Abliteration, introduced by Arditi et al. in 2024 and popularized by Maxime Labonne, projects a single "refusal direction" out of model weights. Heretic, released by Philipp Emanuel Weidmann in late 2025, generalizes that technique with per-layer tuning and a TPE optimizer that co-minimizes refusals and KL divergence. This post covers what each method actually does, which Heretic and Abliterated checkpoints Private LLM ships, and which one to run on iPhone, iPad, and Mac.

Key Takeaways

  • An abliterated LLM strips a single refusal direction from the model weights using the technique Andy Arditi and colleagues described in 2024.
  • A heretic LLM applies the 2025 Heretic tool, which automates abliteration with Optuna-based optimization and can lower KL divergence at the same refusal rate.
  • Private LLM currently ships Qwen3 4B Heretic and Qwen3 4B Heretic NoSlop, plus a broader Abliterated model set from 1B to 70B.
  • Qwen3 4B Heretic publishes KL divergence 0.43; many Abliterated model cards do not publish a directly comparable KL/refusal pair.
  • Pick Heretic when you want the Qwen3 4B checkpoint with disclosed KL; pick Abliterated when you want broader model-family coverage.

Table of Contents

What Is an Abliterated LLM, and Where Did Abliteration Come From?

An abliterated LLM is an open-weight model whose refusal behavior has been removed by directly editing the weights, not by retraining on refusal-free data.
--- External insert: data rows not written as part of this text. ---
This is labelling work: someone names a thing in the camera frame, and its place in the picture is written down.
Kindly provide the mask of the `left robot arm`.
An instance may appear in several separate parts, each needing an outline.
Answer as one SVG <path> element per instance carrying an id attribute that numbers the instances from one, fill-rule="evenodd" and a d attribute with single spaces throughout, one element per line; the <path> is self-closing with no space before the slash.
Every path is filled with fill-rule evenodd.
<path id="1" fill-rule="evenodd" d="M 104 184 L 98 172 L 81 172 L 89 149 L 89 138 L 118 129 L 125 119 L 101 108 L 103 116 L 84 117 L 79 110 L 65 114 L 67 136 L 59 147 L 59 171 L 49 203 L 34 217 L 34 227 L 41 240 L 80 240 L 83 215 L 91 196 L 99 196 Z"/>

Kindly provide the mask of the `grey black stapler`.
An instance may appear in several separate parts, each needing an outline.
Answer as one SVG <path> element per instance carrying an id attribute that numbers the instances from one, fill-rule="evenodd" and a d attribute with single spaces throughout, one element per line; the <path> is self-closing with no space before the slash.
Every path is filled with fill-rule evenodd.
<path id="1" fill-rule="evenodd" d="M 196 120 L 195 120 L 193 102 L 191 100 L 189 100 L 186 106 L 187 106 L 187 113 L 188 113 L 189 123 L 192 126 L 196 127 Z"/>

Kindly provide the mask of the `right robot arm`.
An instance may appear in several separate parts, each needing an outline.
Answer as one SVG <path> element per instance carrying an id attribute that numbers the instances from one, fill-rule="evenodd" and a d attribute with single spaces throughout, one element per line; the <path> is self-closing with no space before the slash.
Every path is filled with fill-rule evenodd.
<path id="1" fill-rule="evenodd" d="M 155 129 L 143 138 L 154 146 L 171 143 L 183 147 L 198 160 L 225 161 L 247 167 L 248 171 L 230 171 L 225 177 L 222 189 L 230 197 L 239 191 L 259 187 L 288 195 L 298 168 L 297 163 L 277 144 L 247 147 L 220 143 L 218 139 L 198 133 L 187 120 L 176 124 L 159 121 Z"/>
The technique finds a refusal direction in model activations and projects that direction out of selected weights. It is fast and direct, but the intervention can damage useful behavior because the same hidden features that carry refusals can overlap with reasoning, math, or instruction following.

The method starts with the finding that refusal behavior in instruction-tuned language models is mediated by a single direction in the residual stream. Run the model on a batch of harmful prompts and a batch of harmless prompts, record the hidden activations at the last token position, and take the mean difference. That vector is the refusal direction. Project it out of the embedding matrix, every attention output projection, and every MLP output projection, and the model can no longer represent refusal. The technique was written up in "Refusal in LLMs Is Mediated by a Single Direction" by Andy Arditi and colleagues, packaged into a practical notebook by FailSpy, and popularized by Maxime Labonne's abliteration guide.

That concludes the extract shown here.